**Problem requirements**
Search the material for the string "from", then return every line where it is found.

**Information provided**

++++++++++

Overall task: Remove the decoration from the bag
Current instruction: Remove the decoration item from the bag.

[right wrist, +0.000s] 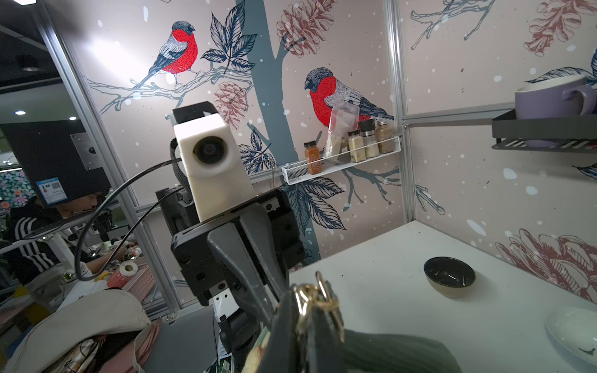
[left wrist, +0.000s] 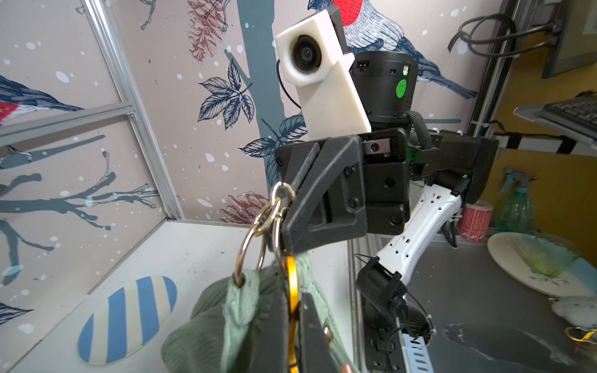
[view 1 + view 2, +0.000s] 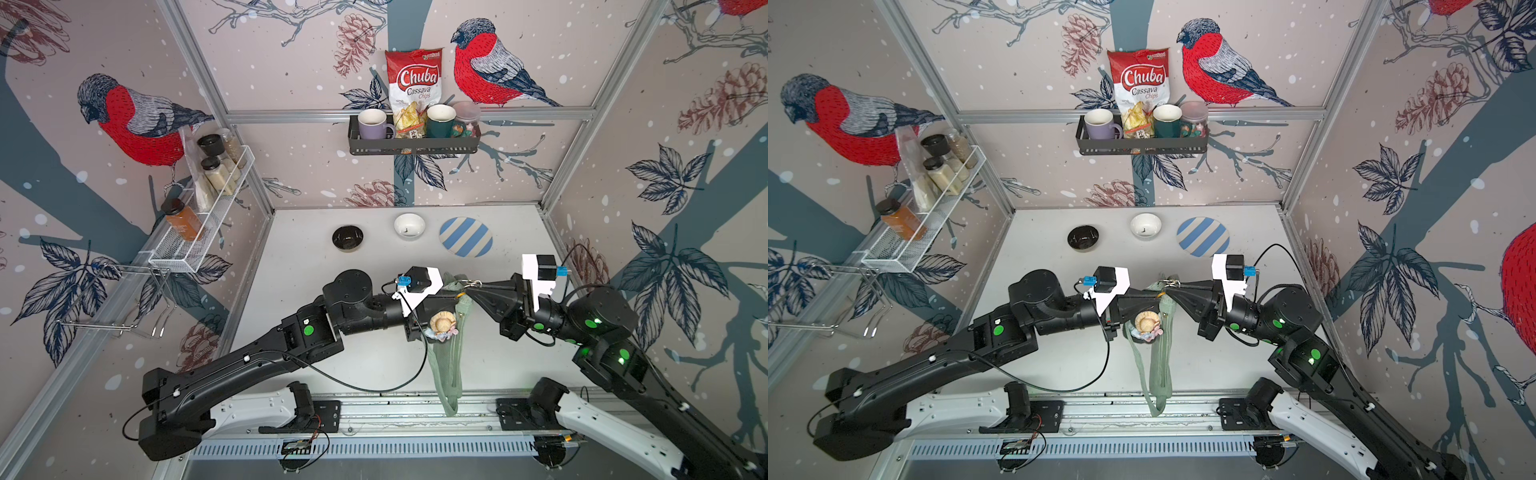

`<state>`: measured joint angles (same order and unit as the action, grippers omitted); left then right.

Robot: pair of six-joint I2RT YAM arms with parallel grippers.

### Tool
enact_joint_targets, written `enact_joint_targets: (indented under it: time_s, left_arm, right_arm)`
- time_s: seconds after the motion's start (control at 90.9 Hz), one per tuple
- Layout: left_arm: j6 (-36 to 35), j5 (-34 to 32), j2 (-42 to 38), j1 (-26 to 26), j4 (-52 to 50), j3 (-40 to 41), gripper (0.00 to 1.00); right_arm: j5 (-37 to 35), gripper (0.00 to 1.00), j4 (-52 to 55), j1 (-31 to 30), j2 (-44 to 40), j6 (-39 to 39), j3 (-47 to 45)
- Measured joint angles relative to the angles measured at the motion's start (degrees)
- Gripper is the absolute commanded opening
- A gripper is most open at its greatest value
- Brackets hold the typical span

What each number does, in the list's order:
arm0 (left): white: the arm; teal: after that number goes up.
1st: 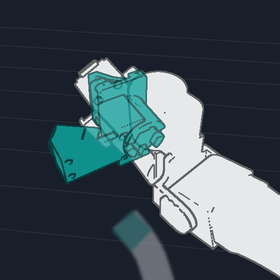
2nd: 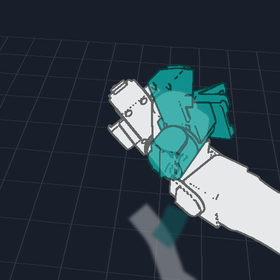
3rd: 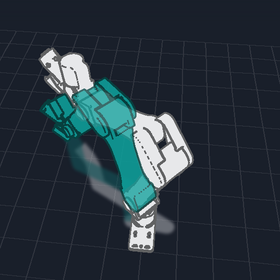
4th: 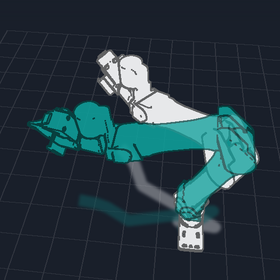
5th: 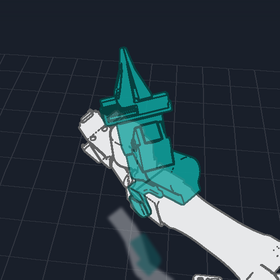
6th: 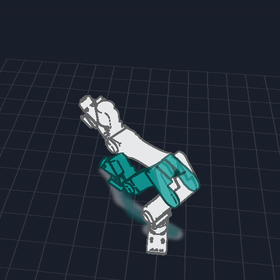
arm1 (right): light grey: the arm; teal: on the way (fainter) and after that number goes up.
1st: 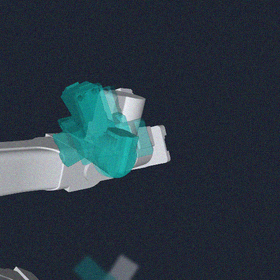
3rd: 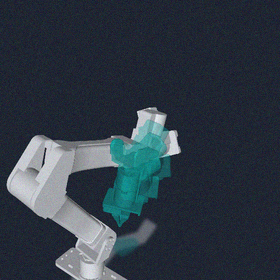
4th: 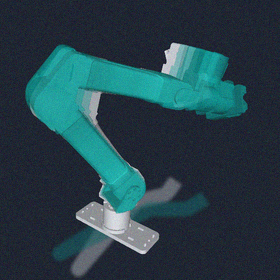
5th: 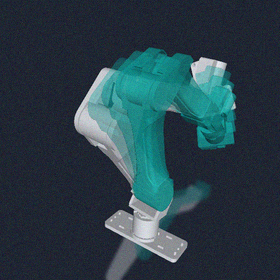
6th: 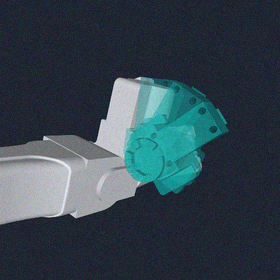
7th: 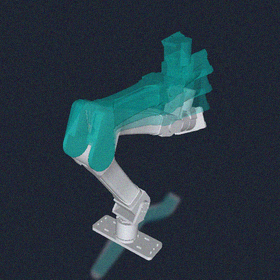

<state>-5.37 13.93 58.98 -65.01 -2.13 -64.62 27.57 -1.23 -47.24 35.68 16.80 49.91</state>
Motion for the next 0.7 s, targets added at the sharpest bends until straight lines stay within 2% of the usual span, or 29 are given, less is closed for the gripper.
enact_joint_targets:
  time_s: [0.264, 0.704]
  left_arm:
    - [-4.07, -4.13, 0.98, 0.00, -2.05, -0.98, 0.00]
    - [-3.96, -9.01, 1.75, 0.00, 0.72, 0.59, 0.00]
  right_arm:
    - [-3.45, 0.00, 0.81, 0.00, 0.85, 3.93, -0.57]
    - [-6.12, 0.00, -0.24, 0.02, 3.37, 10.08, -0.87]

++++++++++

**Written answer**
Overall task: Remove the decoration from the bag
Current instruction: Remove the decoration item from the bag.

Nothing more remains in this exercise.